Близился к концу декабрь 1944 года. Наши войска успешно продвигались вперед. Советское командование готовило Восточно-Прусскую стратегическую наступательную операцию силами 2-го и 3-го Белорусских фронтов и левого крыла 1-го Прибалтийского фронта.
В один из этих дней в штабе 2-го Белорусского фронта, находившемся в Белостоке, произошел разговор между начальником разведывательного отдела фронта генералом И. В. Виноградовым и нашим непосредственным начальником майором М. Г. Медведовским.
Илья Васильевич Виноградов, склонившись над картой, снова и снова перечитывал названия населенных пунктов в полосе предстоящего наступления и приговаривал вполголоса:
– Ясно... И здесь вполне ясно... Здесь тоже... А вот тут пока ясного мало.
– И подчеркнул название города, стоявшего на пересечении железных и шоссейных дорог. Это был город Мышенец.
Медведовский доложил, что группа для заброски в район Мышенца к вылету готова.
– Возглавляет группу младший лейтенант Фазлиахметов, - сказал майор. Вызвать к вам?
– Нет, пожалуй, я сам к ним схожу, - ответил генерал.
Об этом разговоре я узнал гораздо позже. А тогда...
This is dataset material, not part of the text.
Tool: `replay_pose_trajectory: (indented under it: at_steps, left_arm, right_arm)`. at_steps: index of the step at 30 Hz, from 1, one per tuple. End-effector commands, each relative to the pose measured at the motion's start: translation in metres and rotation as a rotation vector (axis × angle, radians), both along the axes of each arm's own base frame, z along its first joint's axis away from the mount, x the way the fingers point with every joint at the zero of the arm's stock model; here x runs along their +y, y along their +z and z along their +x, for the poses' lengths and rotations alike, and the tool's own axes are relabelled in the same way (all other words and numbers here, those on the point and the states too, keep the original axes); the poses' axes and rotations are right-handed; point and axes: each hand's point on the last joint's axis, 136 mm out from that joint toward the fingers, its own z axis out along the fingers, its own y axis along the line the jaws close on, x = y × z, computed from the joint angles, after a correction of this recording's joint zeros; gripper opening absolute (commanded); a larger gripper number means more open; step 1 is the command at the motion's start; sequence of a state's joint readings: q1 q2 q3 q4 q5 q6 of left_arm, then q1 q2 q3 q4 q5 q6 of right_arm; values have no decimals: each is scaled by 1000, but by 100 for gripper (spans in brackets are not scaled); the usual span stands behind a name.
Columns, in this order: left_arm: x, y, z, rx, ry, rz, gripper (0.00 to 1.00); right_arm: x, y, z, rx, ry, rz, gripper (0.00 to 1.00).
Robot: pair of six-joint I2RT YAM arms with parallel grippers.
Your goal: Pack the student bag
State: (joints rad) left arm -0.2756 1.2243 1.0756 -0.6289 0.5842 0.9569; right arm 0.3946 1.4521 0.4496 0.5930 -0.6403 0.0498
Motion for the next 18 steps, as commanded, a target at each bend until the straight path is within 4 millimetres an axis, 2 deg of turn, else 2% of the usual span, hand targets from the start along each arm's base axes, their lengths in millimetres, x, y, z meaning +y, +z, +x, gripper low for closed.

Установилась хорошая погода, и как-то незаметно наступил день отлета. Группа собралась на прощальный ужин. Душой нашего небольшого общества, как всегда, был Костя Арлетинов. Его живые шутки, остроты, сопровождаемые комическими жестами и мимикой, поддерживали веселое настроение. Лева взял гитару, и под ее аккомпанемент мы спели несколько песен. А потом как-то сама собой наступила тишина. Торжественно и твердо прозвучал в ней голос майора Медведовского:
– Слушай боевой приказ!
Содержание приказа сводилось к следующему. Нам предстояло в ночь на 24 декабря 1944 года на самолете Ли-2 вылететь в тыл противника и на парашютах приземлиться на поляне в одном километре восточнее деревни Цык и в 10 километрах западнее города Мышенца. Задача: освещать работу узла шоссейных и железных дорог станции Мышенец, следить за расположением войск и боевой техники в районе действия группы, разведать систему оборонительных сооружений на границе Польши и Восточной Пруссии. Обратить особое внимание на переброску мотомеханизированных частей. Работу продолжать до прихода частей Красной Армии или до особого на то указания. Связь с Центром осуществлять при помощи раций, согласно программам, полученным Ногиным (Гришин) и Николаем (Макаревич).